Most of the girls testifying admitted they were more shocked by the display of nudity by the three males than by defendant’s conduct. At least one of the girls testified she was shocked by defendant’s conduct and defendant testified the girls “did take offense at the word [balls].”

Defendant asserts “ * * * that at most the language used in his conversation with the girls at the tennis court was a euphemism and was never intended and was not in fact indecent.” Defendant’s language was certainly not a euphemism, which is defined in Webster’s Third New International Dictionary (1966) as “the substitution of an agreeable or inoffensive word or expression for one that is harsh, indelicate, or otherwise unpleasant or taboo.”

Further, there is substantial evidence that defendant’s conduct — his language and gesture — was indecent. See State v. Manlove, 79 N.M. 189, 441 P.2d 229 (Ct.App.1968). The meaning of indecent includes that “ ‘ * * * tending toward or being in fact something generally viewed as morally indelicate or improper or offensive ; * * * ’ ” See State v. Minns, 80 N.M. 269, 454 P.2d 355 (Ct.App.1969). Defendant’s conduct indecently referred to male and female sex organs.

Even if his conduct was indecent, defendant claims there is nothing in the record showing his conduct tended to disturb the peace. He relies on the testimony that the girls were more shocked by the nudity of the three males than by defendant’s conduct, and evidence that the girls’ parents “ * * * are likely to have been the ones who wanted to file a complaint * * * ” He also relies on evidence that the entire episode took approximately twenty minutes and that the girls didn’t leave the tennis court as a result of de*565fendant’s conduct, but only after the three males appeared nude.
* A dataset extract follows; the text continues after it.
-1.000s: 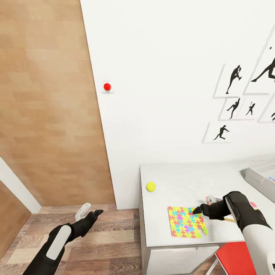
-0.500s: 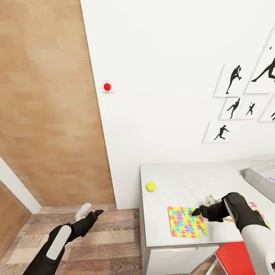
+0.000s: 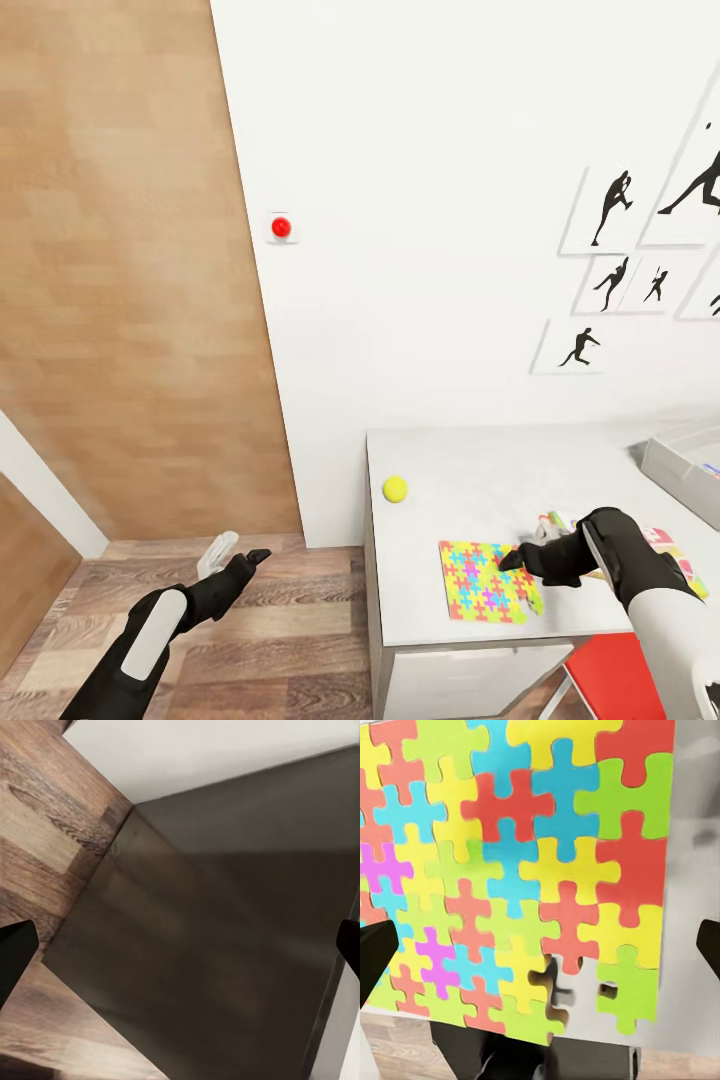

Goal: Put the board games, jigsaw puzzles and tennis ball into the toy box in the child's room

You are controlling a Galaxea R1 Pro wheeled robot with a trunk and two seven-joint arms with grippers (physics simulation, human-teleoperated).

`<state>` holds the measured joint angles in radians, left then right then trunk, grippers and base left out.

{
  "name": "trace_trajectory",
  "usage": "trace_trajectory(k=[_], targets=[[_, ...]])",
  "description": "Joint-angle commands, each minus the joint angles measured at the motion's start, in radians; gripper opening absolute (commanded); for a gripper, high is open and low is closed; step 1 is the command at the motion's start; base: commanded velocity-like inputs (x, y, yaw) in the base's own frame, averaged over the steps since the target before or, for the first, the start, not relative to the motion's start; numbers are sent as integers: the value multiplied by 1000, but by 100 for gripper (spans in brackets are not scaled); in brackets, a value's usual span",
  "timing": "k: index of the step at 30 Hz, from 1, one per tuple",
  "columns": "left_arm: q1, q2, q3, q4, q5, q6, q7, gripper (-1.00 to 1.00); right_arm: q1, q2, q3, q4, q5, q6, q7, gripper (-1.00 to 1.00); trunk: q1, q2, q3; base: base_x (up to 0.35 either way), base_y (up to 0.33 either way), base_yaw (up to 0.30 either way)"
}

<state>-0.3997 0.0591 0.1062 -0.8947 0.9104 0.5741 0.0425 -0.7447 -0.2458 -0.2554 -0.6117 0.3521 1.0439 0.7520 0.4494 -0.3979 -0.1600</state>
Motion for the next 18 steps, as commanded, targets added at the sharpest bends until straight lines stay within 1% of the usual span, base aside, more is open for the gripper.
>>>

State v. Florstedt, 77 N.M. 47, 419 P.2d 248 (1966) equates “disturb the peace” with “breach of the peace” and defines a breach of the peace to include a disturbance which, by causing consternation and alarm, disturbs the peace and quiet of the community. Black’s Law Dictionary (4th ed. 1951), states: “A constructive breach of the peace is an unlawful act which, though wanting the elements of actual violence or injury to any person, is yet inconsistent with the peaceable and orderly conduct of society. * * * ”

All § 40A-20-1, supra, requires in this case is indecent conduct which tends to disturb the peace. Conduct which is inconsistent with the peaceable and orderly conduct of society tends to disturb the peace and quiet of the community. A reasonable .mind could find defendant’s conduct adequate to support the conclusion that it tended to disturb the peace. Thus, there is substantial evidence that defendant’s conduct did tend to disturb the peace.

The thrust of defendant’s argument, however, is that the question of disturbing the peace must be determined solely by the reaction of the girls to defendant’s conduct. Since the disturbance is viewed in relation to the peace and quiet of the community, the standard for which defendant contends is incorrect. State v. Florstedt, supra. Even if defendant’s contentions were correct, there is substantial evidence. Defendant himself testified that the girls took offense at his reference to “balls.” One girl testified she was shocked and after the three males appeared nude, defendant followed the girls, asking if they had never seen a boy like that before. This evidence supports a conclusion that, considering only the girls’ reactions, defendant’s conduct tended to disturb the peace.

The judgment and sentence is affirmed.

it is so ordered.

SPIESS, C. J., and HENDLEY, J., concur.